AIM OF THE EXERCISE — The answer must be the full listing, retyped exactly.

────────────────

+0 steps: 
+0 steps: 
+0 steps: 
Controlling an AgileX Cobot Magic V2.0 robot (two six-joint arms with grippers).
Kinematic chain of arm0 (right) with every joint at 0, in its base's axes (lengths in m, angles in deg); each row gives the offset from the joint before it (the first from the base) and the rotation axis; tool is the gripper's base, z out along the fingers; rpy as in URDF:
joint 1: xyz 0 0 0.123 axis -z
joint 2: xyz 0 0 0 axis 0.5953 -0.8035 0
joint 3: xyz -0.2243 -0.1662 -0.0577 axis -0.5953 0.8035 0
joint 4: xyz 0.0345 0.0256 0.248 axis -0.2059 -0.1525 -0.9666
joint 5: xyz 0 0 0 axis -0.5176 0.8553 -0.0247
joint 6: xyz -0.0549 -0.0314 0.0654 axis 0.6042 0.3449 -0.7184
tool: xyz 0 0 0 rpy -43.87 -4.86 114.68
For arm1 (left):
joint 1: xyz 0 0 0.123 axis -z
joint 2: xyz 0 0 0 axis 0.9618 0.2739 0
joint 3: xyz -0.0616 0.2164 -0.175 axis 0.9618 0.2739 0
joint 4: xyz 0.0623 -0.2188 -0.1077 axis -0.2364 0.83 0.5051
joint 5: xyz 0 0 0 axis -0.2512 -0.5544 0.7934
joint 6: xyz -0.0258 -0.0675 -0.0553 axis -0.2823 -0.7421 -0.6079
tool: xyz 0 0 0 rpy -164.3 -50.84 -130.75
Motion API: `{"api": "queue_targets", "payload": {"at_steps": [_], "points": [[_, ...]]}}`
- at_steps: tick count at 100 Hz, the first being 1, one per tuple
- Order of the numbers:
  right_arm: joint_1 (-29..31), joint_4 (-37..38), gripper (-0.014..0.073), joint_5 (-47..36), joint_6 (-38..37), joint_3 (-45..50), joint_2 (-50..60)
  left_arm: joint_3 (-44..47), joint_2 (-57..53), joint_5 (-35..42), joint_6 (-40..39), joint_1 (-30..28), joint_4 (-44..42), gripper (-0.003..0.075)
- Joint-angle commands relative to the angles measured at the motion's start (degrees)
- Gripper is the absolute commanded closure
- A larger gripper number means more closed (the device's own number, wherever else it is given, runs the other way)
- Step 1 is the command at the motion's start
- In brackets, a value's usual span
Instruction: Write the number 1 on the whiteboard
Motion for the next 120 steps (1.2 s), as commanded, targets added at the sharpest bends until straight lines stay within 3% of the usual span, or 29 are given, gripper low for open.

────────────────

EXPECTED ANSWER —
+0 steps: 
+0 steps: 
+0 steps: 
Controlling an AgileX Cobot Magic V2.0 robot (two six-joint arms with grippers).
Kinematic chain of arm0 (right) with every joint at 0, in its base's axes (lengths in m, angles in deg); each row gives the offset from the joint before it (the first from the base) and the rotation axis; tool is the gripper's base, z out along the fingers; rpy as in URDF:
joint 1: xyz 0 0 0.123 axis -z
joint 2: xyz 0 0 0 axis 0.5953 -0.8035 0
joint 3: xyz -0.2243 -0.1662 -0.0577 axis -0.5953 0.8035 0
joint 4: xyz 0.0345 0.0256 0.248 axis -0.2059 -0.1525 -0.9666
joint 5: xyz 0 0 0 axis -0.5176 0.8553 -0.0247
joint 6: xyz -0.0549 -0.0314 0.0654 axis 0.6042 0.3449 -0.7184
tool: xyz 0 0 0 rpy -43.87 -4.86 114.68
For arm1 (left):
joint 1: xyz 0 0 0.123 axis -z
joint 2: xyz 0 0 0 axis 0.9618 0.2739 0
joint 3: xyz -0.0616 0.2164 -0.175 axis 0.9618 0.2739 0
joint 4: xyz 0.0623 -0.2188 -0.1077 axis -0.2364 0.83 0.5051
joint 5: xyz 0 0 0 axis -0.2512 -0.5544 0.7934
joint 6: xyz -0.0258 -0.0675 -0.0553 axis -0.2823 -0.7421 -0.6079
tool: xyz 0 0 0 rpy -164.3 -50.84 -130.75
Motion API: `{"api": "queue_targets", "payload": {"at_steps": [_], "points": [[_, ...]]}}`
- at_steps: tick count at 100 Hz, the first being 1, one per tuple
- Order of the numbers:
  right_arm: joint_1 (-29..31), joint_4 (-37..38), gripper (-0.014..0.073), joint_5 (-47..36), joint_6 (-38..37), joint_3 (-45..50), joint_2 (-50..60)
  left_arm: joint_3 (-44..47), joint_2 (-57..53), joint_5 (-35..42), joint_6 (-40..39), joint_1 (-30..28), joint_4 (-44..42), gripper (-0.003..0.075)
- Joint-angle commands relative to the angles measured at the motion's start (degrees)
- Gripper is the absolute commanded closure
- A larger gripper number means more closed (the device's own number, wherever else it is given, runs the other way)
- Step 1 is the command at the motion's start
- In brackets, a value's usual span
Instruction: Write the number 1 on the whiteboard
Motion for the next 120 steps (1.2 s), as commanded, targets added at the sharpest bends until straight lines stay within 3% of the usual span, or 29 are given, gripper low for open.

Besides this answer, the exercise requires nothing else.